On a bright afternoon last August, I got a call from an unrecognized phone number. When the voice on the other end said, “This is Ali’s mother,” I knew right away. Ali had struggled with severe, “treatment resistant” depression the whole 16 years I’d known her. She’d been in and out of hospitals, sometimes for months at a time. She’d tried a dozen different drug combinations. “She took her life,” was all her mother said.
Ali was kind and whip smart and funny and a royal pain in the ass a lot of the time. She would often call after she’d gotten out of the hospital, full of hope and trying so hard just to be normal, just to be able to get out for a cup of coffee. And then time would go by and she’d disappear again. This time she managed to make herself disappear for good.
Six months later, I’m still mad at her for leaving. But I hope that near the end she found a kind of peace, the peace you feel when you stop struggling against the tide and just let it carry you out. That’s what I would feel if she’d had any other fatal illness, because I know that’s really what she had.
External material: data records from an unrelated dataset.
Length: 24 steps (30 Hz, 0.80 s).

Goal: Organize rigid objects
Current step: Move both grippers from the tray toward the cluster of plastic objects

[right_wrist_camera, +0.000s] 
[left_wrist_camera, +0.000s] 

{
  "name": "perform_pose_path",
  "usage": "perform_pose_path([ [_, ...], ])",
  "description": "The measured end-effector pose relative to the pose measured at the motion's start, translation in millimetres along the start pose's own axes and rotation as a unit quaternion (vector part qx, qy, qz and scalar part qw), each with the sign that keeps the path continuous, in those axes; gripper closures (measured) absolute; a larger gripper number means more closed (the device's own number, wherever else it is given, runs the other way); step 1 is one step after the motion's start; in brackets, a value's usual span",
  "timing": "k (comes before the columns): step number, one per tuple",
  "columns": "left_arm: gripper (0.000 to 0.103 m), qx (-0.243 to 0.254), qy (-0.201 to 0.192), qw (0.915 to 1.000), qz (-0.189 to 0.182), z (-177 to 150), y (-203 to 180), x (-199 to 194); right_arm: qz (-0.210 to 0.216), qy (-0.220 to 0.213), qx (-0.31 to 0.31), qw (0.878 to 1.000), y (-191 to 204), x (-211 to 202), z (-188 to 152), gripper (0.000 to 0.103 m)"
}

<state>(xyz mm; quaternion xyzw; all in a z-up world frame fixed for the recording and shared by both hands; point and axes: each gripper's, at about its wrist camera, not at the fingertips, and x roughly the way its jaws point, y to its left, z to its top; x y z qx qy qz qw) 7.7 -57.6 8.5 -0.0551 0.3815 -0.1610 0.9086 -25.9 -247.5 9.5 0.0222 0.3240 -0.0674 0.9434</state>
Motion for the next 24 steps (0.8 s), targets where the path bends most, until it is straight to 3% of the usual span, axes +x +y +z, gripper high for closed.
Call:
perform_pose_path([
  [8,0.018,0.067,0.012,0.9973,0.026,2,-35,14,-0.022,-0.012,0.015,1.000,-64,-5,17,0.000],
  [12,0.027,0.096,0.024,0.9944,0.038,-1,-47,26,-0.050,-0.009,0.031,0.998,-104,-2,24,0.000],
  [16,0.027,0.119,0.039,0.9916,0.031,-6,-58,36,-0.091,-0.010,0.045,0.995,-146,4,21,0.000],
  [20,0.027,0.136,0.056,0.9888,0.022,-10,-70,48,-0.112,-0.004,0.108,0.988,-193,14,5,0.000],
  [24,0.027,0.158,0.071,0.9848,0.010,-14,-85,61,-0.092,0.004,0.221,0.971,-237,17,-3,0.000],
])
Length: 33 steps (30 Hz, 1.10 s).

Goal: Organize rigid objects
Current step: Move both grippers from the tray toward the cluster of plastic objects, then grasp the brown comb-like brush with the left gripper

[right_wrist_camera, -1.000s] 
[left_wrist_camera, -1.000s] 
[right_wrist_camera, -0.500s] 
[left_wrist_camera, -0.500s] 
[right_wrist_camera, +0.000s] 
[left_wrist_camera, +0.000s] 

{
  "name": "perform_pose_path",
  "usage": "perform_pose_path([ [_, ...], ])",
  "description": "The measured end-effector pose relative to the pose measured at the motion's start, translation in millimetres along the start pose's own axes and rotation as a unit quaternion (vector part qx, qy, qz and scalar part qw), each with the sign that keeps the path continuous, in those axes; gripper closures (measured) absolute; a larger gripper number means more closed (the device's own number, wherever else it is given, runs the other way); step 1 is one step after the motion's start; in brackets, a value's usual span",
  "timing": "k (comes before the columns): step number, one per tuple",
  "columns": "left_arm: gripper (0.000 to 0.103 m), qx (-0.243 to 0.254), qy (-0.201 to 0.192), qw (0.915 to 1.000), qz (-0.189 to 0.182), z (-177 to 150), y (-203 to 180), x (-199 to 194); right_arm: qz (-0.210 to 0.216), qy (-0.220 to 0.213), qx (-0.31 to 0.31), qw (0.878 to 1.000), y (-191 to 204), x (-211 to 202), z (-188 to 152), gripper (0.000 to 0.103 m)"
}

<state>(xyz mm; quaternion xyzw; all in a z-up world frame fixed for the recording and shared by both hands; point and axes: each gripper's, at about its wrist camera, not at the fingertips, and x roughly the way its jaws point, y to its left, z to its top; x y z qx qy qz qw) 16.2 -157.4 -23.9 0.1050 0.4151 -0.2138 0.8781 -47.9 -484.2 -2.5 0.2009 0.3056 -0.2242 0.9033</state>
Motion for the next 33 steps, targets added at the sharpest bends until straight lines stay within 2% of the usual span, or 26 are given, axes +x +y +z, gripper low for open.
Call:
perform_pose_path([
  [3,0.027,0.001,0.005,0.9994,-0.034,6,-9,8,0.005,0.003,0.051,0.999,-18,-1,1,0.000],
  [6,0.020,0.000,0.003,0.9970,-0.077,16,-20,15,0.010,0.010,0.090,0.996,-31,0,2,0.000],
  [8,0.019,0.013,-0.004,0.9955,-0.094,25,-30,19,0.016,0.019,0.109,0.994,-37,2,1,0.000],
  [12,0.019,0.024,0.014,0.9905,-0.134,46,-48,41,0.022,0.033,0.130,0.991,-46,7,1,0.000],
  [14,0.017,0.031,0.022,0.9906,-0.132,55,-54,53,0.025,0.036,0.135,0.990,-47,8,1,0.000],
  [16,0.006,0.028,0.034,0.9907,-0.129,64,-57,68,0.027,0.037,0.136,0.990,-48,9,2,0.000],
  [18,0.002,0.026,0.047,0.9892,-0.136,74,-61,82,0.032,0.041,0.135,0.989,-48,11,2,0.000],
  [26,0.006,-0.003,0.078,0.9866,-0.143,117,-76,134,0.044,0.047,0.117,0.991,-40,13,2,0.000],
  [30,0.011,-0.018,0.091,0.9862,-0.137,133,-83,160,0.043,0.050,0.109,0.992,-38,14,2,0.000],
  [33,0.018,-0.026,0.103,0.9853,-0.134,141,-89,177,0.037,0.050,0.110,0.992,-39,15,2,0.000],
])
Not all suicides are depression-related, of course. And not all depressed people kill themselves — fortunately, many can, with therapy or medication or both, control it. But Ali died of the same thing that’s eating away at approximately 21 million Americans right now, the thing that killed Alexander McQueen and Andrew Koenig and now Michael Blosil. They didn’t take their lives because they were selfish. They did it because they succumbed to a selfish disease – one that wanted them all to itself.